The Brunn-Minkowski Inequality gives an estimate for the measure of the set {A+B=\{a+b : a \in A,b \in B\}} in terms of the Lebesgue measures of {A} and {B} in {\Bbb{R}^d} (of course, we can only speak of such an inequality if all the sets {A,B,A+B} are Lebesgue measurable). The inequality has the form

\displaystyle |A+B|^{1/d} \geq |A|^{1/d}+|B|^{1/d}.

First here are some facts that show that this is one of the only types of estimates we could expect. Since there are examples of sets {A,B \subset \Bbb{R}^d} with {|A|=|B|=0} and {|A+B|>0} we cannot bound above {|A+B|} in terms of {|A|,|B|}. For examples of such sets we have {A=\mathcal{C},\ B=\mathcal{C}} in {\Bbb{R}} ({\mathcal{C}} is the Cantor set) and in more dimensions we can consider sets of the form {A= \{0\}\times X, B=Y \times\{0\}} such that {|A+B|=|X \times Y|>0}.

Secondly, if we search for inequalities of the form

\displaystyle |A+B|^\alpha \geq |A|^\alpha + |B|^\alpha

then by choosing {A} convex and {B= \lambda A} we would obtain the inequality

\displaystyle (1+\lambda)^{d\alpha} \geq 1 + \lambda^{d \alpha}.

Since we have

\displaystyle (a+b)^\gamma \geq (\leq) a^\gamma+b^\gamma, a,b \geq 0,\ \gamma \geq (\leq) 1

we see that the best {\alpha} is {\alpha=1/d}.

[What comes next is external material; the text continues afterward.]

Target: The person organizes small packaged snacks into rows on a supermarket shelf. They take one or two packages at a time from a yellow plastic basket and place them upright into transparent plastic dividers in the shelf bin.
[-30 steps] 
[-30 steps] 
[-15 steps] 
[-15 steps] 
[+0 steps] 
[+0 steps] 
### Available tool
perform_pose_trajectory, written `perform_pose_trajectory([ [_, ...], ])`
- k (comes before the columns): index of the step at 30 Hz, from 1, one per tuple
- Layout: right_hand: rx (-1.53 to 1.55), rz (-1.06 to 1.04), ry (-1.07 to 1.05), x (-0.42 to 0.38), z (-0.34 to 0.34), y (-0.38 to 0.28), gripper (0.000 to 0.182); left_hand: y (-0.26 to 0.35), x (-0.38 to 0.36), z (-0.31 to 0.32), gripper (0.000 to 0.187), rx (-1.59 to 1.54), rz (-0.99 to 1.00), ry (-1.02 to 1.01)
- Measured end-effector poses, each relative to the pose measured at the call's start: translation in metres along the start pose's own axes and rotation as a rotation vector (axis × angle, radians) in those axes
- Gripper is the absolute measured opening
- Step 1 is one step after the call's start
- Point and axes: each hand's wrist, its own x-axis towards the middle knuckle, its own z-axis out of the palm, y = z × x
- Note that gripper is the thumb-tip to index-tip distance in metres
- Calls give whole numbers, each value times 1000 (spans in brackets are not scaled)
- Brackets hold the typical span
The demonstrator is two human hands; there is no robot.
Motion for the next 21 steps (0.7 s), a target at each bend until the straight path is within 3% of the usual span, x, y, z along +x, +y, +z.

Now let’s pass to the proof of the inequality. We consider {A,B} of finite measure, or otherwise the inequality is just {\infty \geq \infty}. If {A,B} are {d}-dimensional boxes then the inequality becomes

\displaystyle \left(\prod_{i=1}^d (a_i+b_i) \right)^{1/d} \geq \left( \prod_{i=1}^d a_i \right)^{1/d}+\left(\prod_{i=1}^d b_i\right)^{1/d}

Since this inequality does not change if we change {(a_i,b_i)} to {(\lambda_ia_i,\lambda_ib_i)} we can choose the factor {\lambda_i} such that {a_i+b_i=1,\ i=1,d}. Then it becomes

\displaystyle 1 \geq \left( \prod_{i=1}^d a_i \right)^{1/d}+\left(\prod_{i=1}^d b_i\right)^{1/d}

which is an immediate consequence of the AM-GM inequality.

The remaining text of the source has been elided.